*The problem*. Whenever a line in the data holds the string "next", pull that line out.

*Data shown*.
Start of Block
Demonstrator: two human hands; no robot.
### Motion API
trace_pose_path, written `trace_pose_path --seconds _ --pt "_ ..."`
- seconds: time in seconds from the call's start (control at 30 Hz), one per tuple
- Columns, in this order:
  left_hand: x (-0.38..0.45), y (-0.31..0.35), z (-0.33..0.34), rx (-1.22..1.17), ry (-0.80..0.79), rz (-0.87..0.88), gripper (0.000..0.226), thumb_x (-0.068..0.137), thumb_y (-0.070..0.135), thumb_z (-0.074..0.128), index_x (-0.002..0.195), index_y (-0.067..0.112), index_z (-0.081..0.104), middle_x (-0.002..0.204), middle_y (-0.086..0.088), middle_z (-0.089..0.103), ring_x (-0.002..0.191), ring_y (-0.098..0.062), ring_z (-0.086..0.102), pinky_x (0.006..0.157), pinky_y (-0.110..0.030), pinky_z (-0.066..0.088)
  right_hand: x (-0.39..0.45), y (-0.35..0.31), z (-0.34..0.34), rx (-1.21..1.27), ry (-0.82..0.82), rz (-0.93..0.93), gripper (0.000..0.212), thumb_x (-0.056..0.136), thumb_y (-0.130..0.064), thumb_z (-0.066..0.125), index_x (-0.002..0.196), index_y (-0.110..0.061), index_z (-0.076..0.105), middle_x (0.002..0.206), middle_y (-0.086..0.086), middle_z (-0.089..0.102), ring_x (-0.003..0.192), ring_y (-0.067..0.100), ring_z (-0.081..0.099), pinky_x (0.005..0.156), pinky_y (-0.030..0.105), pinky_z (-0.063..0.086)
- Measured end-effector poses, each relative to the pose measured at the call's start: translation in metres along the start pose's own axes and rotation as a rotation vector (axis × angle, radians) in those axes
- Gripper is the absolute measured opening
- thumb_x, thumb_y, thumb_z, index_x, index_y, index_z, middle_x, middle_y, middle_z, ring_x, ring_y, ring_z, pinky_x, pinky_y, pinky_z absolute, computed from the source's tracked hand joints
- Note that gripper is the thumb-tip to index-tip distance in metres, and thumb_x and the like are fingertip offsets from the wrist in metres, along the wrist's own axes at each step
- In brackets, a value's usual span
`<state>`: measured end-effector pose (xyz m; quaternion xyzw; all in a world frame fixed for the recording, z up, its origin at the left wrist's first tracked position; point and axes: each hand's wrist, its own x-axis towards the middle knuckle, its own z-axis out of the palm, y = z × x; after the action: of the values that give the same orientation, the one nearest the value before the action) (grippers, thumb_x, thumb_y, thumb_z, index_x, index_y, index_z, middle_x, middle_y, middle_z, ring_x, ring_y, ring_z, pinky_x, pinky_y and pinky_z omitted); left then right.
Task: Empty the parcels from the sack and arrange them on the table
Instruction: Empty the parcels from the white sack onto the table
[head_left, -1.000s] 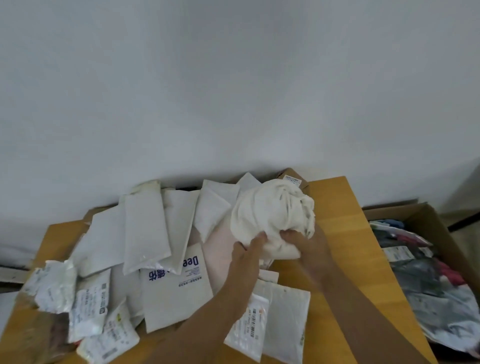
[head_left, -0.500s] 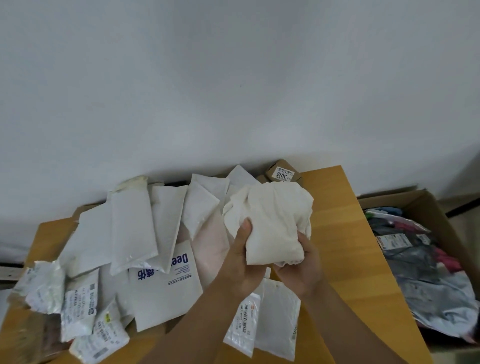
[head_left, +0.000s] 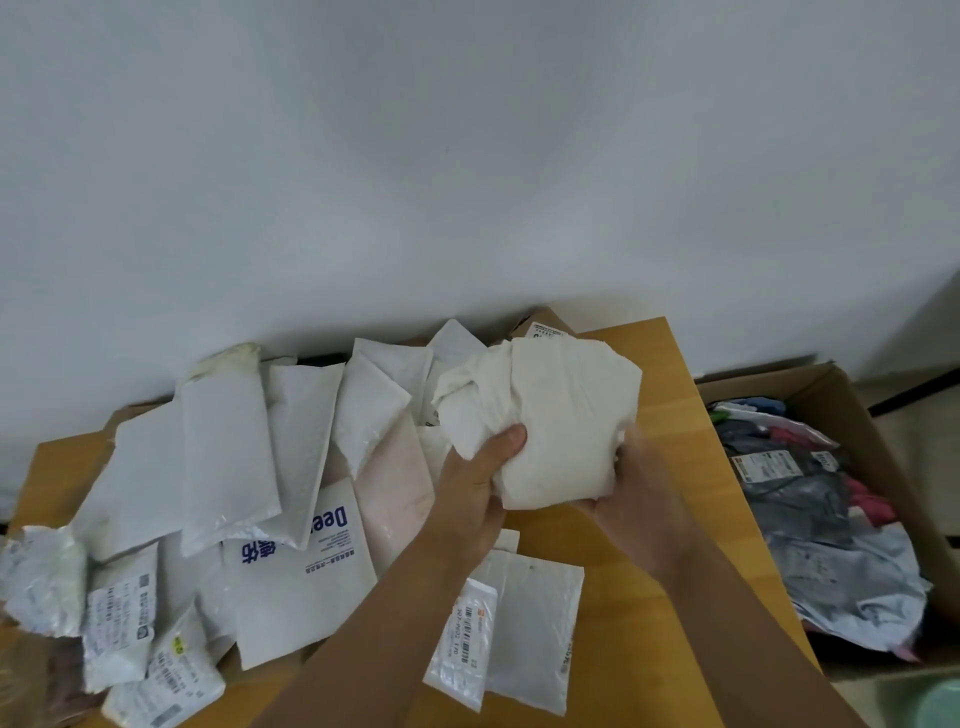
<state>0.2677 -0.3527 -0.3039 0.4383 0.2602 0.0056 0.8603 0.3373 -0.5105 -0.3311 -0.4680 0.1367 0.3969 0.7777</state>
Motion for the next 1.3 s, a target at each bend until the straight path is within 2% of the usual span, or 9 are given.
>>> trace_pose_path --seconds 0.1,0.23,0.47,0.6,0.67,0.73,0.9,1.1,1.3 --pt "0.007 -0.009 0.002 0.105 0.014 0.012 0.061 0.082 0.022 0.071 0.138 0.026 0.048 0.130 -0.002 0.064 0.119 -0.024 0.061 0.093 -0.045 0.053 -0.011 -0.001 0.000 -0.099 -0.141 -0.093 0.040 0.100 -0.024 0.054 0.139 -0.021 0.044 0.127 0.002 0.065 0.118 0.021 0.062 0.083 0.036 0.058" --pt "0.023 -0.017 0.019 0.330 0.047 0.056 0.064 0.071 0.033 0.083 0.129 0.031 0.055 0.121 0.004 0.068 0.112 -0.018 0.065 0.092 -0.043 0.055 -0.007 0.004 -0.007 0.046 -0.017 -0.154 0.091 0.067 -0.046 0.086 0.144 -0.023 0.043 0.136 0.004 0.060 0.123 0.026 0.059 0.093 0.046 0.054" --pt "0.062 -0.057 0.066 0.275 -0.012 -0.078 0.052 0.076 0.011 0.081 0.124 0.018 0.062 0.117 -0.002 0.071 0.108 -0.021 0.067 0.091 -0.041 0.056 0.006 -0.003 -0.064 0.196 0.251 -0.236 0.052 0.085 -0.026 0.064 0.136 -0.017 0.053 0.131 0.008 0.064 0.119 0.027 0.061 0.098 0.050 0.050" --pt "0.091 -0.083 0.091 0.286 -0.021 -0.225 0.066 0.068 0.032 0.088 0.126 0.026 0.059 0.122 0.003 0.068 0.114 -0.020 0.063 0.097 -0.045 0.052 0.020 -0.025 -0.106 0.052 0.391 -0.256 0.058 0.069 -0.036 0.078 0.123 -0.023 0.062 0.125 0.004 0.067 0.114 0.023 0.065 0.093 0.046 0.053" --pt "0.099 -0.090 0.103 0.326 0.102 -0.359 0.100 0.050 0.059 0.089 0.135 0.026 0.049 0.130 0.003 0.062 0.117 -0.020 0.060 0.100 -0.044 0.050 0.037 -0.041 -0.120 -0.077 0.456 -0.287 0.060 0.064 -0.040 0.084 0.120 -0.026 0.063 0.121 0.000 0.069 0.110 0.022 0.067 0.090 0.045 0.056" --pt "0.104 -0.091 0.109 0.487 0.166 -0.435 0.107 0.062 0.066 0.079 0.147 0.024 0.031 0.139 0.001 0.050 0.121 -0.022 0.052 0.100 -0.042 0.046 0.062 -0.056 -0.132 -0.193 0.513 -0.308 0.060 0.069 -0.040 0.084 0.122 -0.026 0.062 0.120 -0.002 0.069 0.110 0.022 0.065 0.091 0.044 0.055" --pt "0.113 -0.100 0.107 0.751 0.124 -0.230 0.053 0.091 0.034 0.058 0.140 0.027 0.041 0.122 0.012 0.055 0.102 -0.004 0.053 0.082 -0.025 0.044 0.134 -0.075 -0.137 -0.308 0.510 -0.298 0.063 0.076 -0.033 0.082 0.130 -0.014 0.058 0.118 0.000 0.066 0.109 0.022 0.063 0.096 0.043 0.052" --pt "0.139 -0.087 0.102 1.117 0.025 0.134 0.054 0.090 0.022 0.054 0.142 0.022 0.039 0.144 0.004 0.039 0.127 -0.011 0.042 0.102 -0.031 0.040 0.177 -0.071 -0.132 -0.366 0.441 -0.199 0.064 0.083 -0.038 0.075 0.137 -0.013 0.051 0.123 -0.001 0.059 0.109 0.018 0.055 0.095 0.035 0.046" --pt "0.174 -0.085 0.099 1.518 -0.160 0.038 0.067 0.093 0.035 0.050 0.153 0.021 0.021 0.163 -0.004 0.001 0.147 -0.028 0.016 0.113 -0.043 0.030 0.186 -0.055 -0.126 -0.390 0.620 -0.314 0.101 0.081 -0.031 0.080 0.153 -0.011 0.013 0.149 0.010 0.039 0.130 0.023 0.044 0.107 0.039 0.042"
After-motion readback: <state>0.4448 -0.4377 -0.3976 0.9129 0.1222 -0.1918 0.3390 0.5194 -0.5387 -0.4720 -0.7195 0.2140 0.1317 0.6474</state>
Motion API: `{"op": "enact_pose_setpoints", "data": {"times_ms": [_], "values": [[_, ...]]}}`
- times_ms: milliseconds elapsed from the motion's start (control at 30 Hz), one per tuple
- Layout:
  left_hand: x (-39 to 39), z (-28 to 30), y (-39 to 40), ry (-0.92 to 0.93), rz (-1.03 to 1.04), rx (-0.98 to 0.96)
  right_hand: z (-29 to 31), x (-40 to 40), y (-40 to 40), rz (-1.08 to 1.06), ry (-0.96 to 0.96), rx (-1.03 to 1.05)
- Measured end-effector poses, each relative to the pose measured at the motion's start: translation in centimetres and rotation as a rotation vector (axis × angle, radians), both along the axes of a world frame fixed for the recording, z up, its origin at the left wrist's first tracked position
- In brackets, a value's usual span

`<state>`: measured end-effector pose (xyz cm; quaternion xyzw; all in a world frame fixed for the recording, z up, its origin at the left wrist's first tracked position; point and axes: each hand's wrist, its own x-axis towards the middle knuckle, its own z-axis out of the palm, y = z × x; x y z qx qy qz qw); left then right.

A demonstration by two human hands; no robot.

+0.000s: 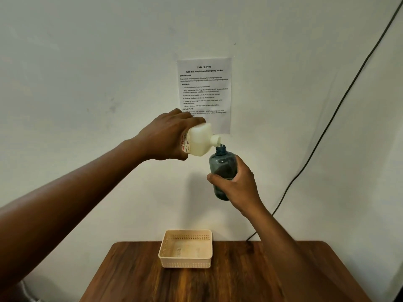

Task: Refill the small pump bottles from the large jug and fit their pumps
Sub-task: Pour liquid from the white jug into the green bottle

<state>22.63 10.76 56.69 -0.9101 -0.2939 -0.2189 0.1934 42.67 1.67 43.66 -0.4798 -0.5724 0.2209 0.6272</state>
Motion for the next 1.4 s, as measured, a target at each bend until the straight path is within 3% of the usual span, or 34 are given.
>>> {"op": "enact_pose_setpoints", "data": {"times_ms": [1400], "values": [[-0.1,1.1,-0.4,0.012,-0.005,0.023,0.7,-0.2,-0.3,-0.021,-0.009,0.006]]}}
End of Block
*Task output*.
Motion for the next 1.3 s, a target at each bend until the straight path is within 2% of the usual span, or 9 are given.
Motion for the next 1.4 s, as measured, a target at each bend until the straight path is within 3% of the usual span, or 34 are given.

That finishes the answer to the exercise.